The garlic began to be harvested just as the pantry released its last clove from 2010. I've been a bit behind with posting, but rest assured its because I've been busy with the garden!




This garlic was planted last fall (2010). I bought 'seed' garlic from a local farm stand and an Amish man at the farmers market. This year I will try planting my own seed garlic. Seed garlic is the biggest and best garlic heads from the harvest put aside for planting the next successive crop. If you do this enough times over the years you will essentially breed yourself a garlic suited for the individual environmental conditions of your own backyard.

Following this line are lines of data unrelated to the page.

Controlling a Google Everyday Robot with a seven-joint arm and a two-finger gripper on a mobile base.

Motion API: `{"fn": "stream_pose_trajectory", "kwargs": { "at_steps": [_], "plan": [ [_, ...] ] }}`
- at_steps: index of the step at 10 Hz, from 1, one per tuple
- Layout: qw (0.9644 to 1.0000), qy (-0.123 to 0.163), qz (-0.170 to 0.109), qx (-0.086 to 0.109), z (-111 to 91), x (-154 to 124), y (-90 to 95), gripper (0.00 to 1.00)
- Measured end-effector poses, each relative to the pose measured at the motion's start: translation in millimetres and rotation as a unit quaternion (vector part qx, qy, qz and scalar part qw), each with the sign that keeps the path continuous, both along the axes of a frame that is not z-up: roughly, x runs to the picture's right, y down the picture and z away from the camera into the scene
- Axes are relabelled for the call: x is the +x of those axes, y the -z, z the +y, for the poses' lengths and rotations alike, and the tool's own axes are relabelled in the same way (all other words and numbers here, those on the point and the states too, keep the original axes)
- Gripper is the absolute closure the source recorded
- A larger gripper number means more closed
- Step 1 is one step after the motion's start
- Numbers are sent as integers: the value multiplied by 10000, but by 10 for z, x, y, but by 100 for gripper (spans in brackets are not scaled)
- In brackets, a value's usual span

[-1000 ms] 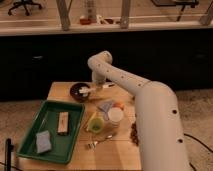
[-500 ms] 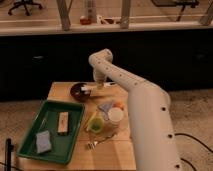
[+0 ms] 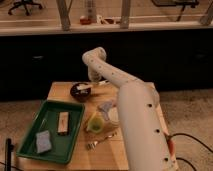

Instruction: Wipe purple bowl with brush

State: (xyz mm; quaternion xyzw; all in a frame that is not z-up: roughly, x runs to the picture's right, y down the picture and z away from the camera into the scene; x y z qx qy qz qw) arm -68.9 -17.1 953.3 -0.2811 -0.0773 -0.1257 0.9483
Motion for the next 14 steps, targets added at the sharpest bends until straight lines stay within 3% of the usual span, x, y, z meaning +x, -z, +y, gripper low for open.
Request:
{"fn": "stream_pose_trajectory", "kwargs": {
  "at_steps": [4,8,10,14],
  "plan": [
    [9993,358,-143,9,176,-115,153,100],
    [9997,239,68,-60,313,268,236,100],
    [9995,169,238,-74,283,446,235,100],
    [9990,171,411,-36,56,455,93,100]
  ]
}}
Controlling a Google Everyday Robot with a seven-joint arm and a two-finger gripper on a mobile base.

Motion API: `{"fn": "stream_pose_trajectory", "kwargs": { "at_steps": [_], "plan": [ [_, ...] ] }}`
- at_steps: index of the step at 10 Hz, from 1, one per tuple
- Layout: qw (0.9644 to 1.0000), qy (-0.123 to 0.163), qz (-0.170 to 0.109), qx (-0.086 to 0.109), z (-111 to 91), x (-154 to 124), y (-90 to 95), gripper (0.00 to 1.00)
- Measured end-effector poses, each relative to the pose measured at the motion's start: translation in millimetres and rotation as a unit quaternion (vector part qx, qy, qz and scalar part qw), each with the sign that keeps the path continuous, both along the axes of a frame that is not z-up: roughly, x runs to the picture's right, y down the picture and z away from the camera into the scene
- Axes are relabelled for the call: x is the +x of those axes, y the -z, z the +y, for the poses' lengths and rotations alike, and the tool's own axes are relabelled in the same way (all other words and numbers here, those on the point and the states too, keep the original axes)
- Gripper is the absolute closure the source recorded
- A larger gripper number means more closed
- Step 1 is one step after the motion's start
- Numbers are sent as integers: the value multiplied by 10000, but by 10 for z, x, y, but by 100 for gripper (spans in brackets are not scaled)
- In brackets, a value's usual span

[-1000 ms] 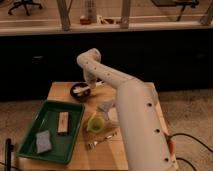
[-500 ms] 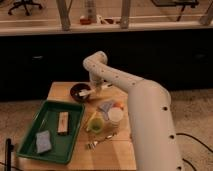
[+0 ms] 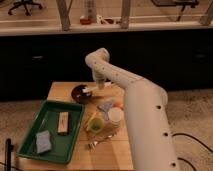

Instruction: Wipe purple bowl with brush

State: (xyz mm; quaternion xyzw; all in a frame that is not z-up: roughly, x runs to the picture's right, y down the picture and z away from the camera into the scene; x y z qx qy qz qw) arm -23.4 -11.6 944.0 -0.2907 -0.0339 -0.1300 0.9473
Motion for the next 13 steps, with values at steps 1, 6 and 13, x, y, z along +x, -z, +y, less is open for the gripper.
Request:
{"fn": "stream_pose_trajectory", "kwargs": {
  "at_steps": [1,6,13],
  "plan": [
    [10000,27,-6,15,-60,-46,-36,100],
    [9985,382,-398,42,-102,-581,-17,100],
    [9958,577,-689,-160,231,-494,187,100]
  ]
}}
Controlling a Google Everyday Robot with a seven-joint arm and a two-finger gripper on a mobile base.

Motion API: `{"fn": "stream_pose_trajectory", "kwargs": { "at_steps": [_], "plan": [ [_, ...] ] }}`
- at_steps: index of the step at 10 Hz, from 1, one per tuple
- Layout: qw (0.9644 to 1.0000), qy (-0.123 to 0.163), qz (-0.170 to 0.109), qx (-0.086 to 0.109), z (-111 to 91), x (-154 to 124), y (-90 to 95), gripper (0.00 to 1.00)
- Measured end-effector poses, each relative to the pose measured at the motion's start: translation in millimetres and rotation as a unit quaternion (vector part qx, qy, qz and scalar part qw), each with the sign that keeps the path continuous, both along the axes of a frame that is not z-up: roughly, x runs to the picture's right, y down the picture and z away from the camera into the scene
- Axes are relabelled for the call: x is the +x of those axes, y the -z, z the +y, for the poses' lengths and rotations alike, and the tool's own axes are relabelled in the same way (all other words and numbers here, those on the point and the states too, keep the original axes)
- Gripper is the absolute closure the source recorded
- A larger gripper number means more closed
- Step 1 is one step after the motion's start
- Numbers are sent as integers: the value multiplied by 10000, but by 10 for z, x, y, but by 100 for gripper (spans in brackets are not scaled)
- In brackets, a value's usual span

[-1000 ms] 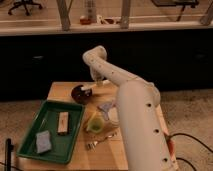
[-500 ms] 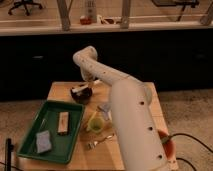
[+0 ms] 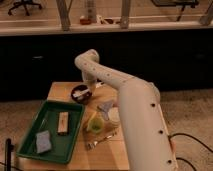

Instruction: Wipe purple bowl with brush

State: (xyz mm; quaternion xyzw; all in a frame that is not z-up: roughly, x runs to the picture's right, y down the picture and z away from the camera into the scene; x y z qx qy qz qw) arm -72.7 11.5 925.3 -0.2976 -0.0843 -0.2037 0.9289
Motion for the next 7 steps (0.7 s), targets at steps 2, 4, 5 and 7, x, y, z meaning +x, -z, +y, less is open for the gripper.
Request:
{"fn": "stream_pose_trajectory", "kwargs": {
  "at_steps": [2,4,5,7],
  "plan": [
    [9997,-164,188,-19,12,276,1,100],
    [9990,-302,338,-20,-9,417,-12,100],
    [9986,-342,395,-15,-38,454,-38,100],
    [9984,-335,451,8,-114,441,-96,100]
  ]
}}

Garlic is ready to dig up when the tops of the plant start dying back/turning brown- which I guess is by about the end of July. The garlic pictured above was photographed minutes after being removed from the ground. Next the garlic is allowed to cure out in the garden row. The garlic is essentially ready to use- NOW. However, if you are planning on storing it, curing is important. It allows the garlic to dry out and adjust to conditions outside of its once cozy home in the earth. As mentioned earlier, we had JUST used the last of the previous years garlic... which means garlic can be stored about a year though its quality certainly deteriorates slowly over time- most notably towards spring and summer it seems (almost as if the garlic finally realizes its been tricked, mine begin to grow green shoots around that time in the pantry).

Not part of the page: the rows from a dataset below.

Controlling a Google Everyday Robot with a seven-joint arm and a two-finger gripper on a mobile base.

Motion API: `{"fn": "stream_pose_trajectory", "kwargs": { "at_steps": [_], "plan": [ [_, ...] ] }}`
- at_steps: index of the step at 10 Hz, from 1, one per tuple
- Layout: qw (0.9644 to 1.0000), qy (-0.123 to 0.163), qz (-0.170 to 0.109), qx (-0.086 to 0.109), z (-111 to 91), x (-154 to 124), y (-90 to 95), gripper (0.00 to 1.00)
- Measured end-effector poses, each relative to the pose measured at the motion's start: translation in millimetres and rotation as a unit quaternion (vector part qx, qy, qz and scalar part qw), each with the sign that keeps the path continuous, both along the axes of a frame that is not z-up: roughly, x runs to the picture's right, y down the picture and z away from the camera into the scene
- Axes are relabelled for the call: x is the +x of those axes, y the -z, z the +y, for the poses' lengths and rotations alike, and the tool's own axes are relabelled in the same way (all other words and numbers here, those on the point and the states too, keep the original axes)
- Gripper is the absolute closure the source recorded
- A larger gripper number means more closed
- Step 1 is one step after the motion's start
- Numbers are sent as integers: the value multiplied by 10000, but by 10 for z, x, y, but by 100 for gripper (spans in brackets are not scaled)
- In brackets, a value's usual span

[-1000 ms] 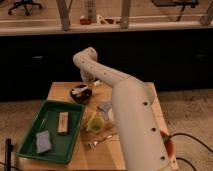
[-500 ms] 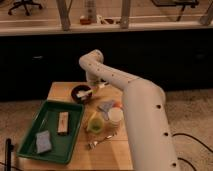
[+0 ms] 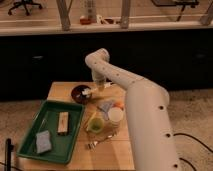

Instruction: Wipe purple bowl with brush

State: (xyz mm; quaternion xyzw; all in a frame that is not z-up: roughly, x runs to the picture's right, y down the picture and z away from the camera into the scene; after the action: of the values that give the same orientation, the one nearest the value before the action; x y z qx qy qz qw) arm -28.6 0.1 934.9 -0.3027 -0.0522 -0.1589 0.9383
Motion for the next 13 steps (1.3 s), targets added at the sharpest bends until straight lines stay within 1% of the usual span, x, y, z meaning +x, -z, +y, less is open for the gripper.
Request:
{"fn": "stream_pose_trajectory", "kwargs": {
  "at_steps": [2,5,6,7,8,10,11,13],
  "plan": [
    [9999,102,-60,53,-101,-198,-82,100],
    [9995,264,-171,82,-140,-370,-111,100],
    [9991,344,-250,87,-129,-429,-105,100],
    [9982,440,-405,94,-114,-485,-82,100],
    [9973,520,-513,87,-86,-484,-55,100],
    [9959,584,-693,41,2,-441,21,100],
    [9955,602,-734,2,61,-341,59,100],
    [9957,563,-727,-51,102,-196,73,100]
  ]
}}
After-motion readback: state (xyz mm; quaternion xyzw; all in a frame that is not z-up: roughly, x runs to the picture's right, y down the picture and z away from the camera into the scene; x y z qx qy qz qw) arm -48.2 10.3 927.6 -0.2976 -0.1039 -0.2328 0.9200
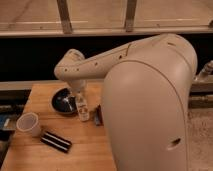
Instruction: Stand the bottle upright
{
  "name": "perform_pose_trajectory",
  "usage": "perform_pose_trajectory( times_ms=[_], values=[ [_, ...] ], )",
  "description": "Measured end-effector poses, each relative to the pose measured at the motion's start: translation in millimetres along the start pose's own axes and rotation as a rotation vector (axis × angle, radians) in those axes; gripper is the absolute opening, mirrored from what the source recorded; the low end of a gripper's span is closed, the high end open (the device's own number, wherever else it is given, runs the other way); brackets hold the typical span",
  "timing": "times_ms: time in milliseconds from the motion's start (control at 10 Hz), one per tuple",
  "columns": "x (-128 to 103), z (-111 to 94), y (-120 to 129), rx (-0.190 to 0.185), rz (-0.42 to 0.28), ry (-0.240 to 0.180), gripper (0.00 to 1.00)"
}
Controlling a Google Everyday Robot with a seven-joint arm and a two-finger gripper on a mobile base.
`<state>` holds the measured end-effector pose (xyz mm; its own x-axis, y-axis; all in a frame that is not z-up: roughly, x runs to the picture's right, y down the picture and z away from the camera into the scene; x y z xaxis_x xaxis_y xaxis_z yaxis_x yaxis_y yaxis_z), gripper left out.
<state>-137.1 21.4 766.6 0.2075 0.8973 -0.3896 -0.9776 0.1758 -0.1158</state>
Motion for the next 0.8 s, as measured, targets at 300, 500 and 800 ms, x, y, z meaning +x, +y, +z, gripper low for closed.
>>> perform_pose_trajectory(
  times_ms=[300, 500, 800],
  values=[
    [-2.3, -5.2, 0.8, 0.0, -0.002, -0.015, 0.0],
    [-2.8, -3.6, 1.0, -0.012, 0.003, -0.019, 0.0],
    [-4.8, 1.7, 3.3, -0.037, 0.004, -0.02, 0.0]
  ],
)
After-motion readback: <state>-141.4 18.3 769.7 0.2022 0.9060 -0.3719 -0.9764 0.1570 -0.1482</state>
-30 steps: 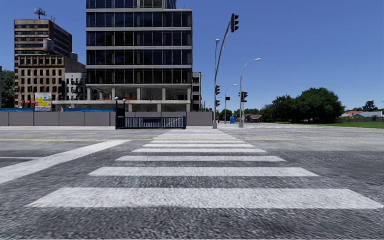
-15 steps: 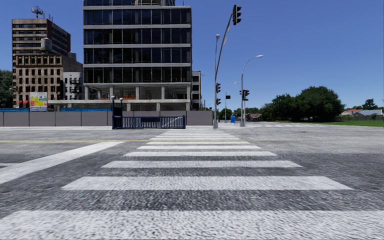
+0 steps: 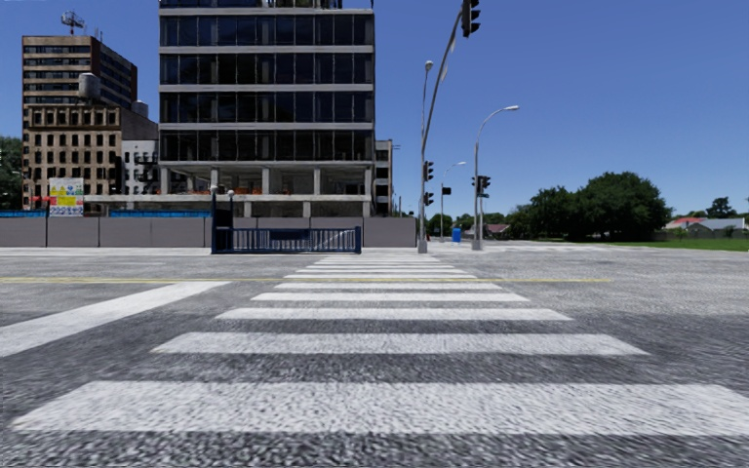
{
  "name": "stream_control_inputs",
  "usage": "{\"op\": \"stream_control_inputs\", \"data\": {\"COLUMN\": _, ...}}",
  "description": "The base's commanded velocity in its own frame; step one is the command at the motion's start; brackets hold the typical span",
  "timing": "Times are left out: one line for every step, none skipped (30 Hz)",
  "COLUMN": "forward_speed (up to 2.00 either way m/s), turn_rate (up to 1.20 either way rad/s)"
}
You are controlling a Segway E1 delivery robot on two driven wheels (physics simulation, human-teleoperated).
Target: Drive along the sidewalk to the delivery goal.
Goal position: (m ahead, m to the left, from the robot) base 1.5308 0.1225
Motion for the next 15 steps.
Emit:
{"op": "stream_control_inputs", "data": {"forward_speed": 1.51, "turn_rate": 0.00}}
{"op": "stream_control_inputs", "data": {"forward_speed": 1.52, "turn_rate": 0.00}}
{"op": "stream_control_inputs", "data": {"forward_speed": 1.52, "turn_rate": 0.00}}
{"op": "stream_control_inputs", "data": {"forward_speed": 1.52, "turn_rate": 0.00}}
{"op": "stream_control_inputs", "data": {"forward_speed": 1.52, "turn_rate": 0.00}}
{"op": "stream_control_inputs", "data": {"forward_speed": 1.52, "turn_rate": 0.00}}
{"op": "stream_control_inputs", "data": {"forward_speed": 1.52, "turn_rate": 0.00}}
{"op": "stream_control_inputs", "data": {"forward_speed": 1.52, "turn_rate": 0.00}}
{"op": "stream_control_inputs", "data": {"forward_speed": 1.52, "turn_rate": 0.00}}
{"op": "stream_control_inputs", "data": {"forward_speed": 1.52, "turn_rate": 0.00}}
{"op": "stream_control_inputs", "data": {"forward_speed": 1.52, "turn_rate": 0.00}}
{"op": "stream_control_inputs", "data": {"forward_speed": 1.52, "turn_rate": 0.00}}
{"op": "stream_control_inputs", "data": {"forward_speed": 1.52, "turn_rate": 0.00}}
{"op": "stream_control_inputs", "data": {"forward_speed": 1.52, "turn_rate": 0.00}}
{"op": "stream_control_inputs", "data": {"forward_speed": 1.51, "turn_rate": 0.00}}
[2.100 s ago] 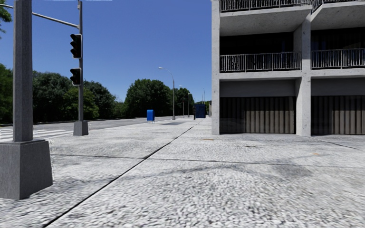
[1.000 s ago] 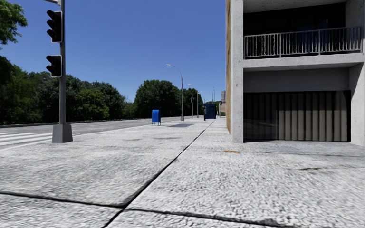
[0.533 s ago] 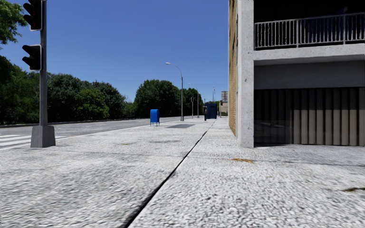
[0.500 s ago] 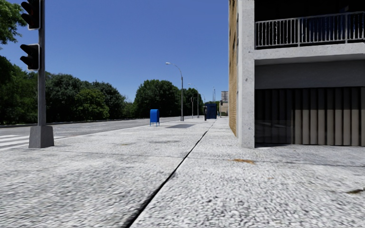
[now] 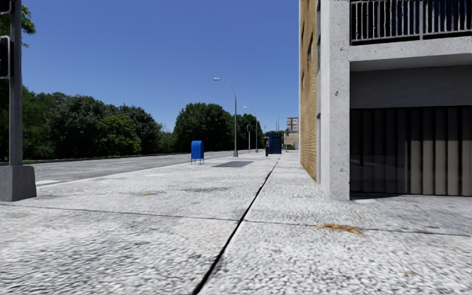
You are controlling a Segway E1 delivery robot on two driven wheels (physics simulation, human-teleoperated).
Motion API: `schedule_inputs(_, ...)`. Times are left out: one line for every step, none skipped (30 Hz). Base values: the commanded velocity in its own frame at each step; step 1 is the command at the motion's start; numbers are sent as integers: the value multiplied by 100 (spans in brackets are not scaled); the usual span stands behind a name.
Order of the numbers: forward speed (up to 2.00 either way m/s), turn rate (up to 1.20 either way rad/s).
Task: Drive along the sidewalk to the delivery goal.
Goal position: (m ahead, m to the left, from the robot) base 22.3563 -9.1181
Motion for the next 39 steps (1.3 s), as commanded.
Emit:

I left the garlic out in my nice drought dry garden row for a day or so and then trimmed the stems and brushed off more dirt and moved it to the front porch for about a week or so (where I will admit I had forgotten about it). I selected out the best of the best and set them aside in a special bowl which I'm storing in the pantry with a special note reading, "This garlic is for fall planting" lest my boyfriend accidentally try to use any of them.

Finally I went out on the porch and sat down with the scissors to trim the stems and roots down a bit more and placed them in an mesh sack which formerly belonged to onions. Sure people braid garlic, but not me- that's mostly for 'soft neck' garlic (usually the sort you will find at the grocery store). I have only ever grown 'hard neck' garlic after I realized that with hard neck garlic the cloves are much larger and easier to work with (ever get annoyed by trying to use the little cloves in the center of your grocery store garlic head?). When I spoke to the Amish farmer I asked him about the soft vs hard neck garlic. He agreed that anyone who cooks likes the hard neck garlic better and he seemed to feel that soft neck garlic is only kind Californians grow. I wonder where most commercial garlic doses come from?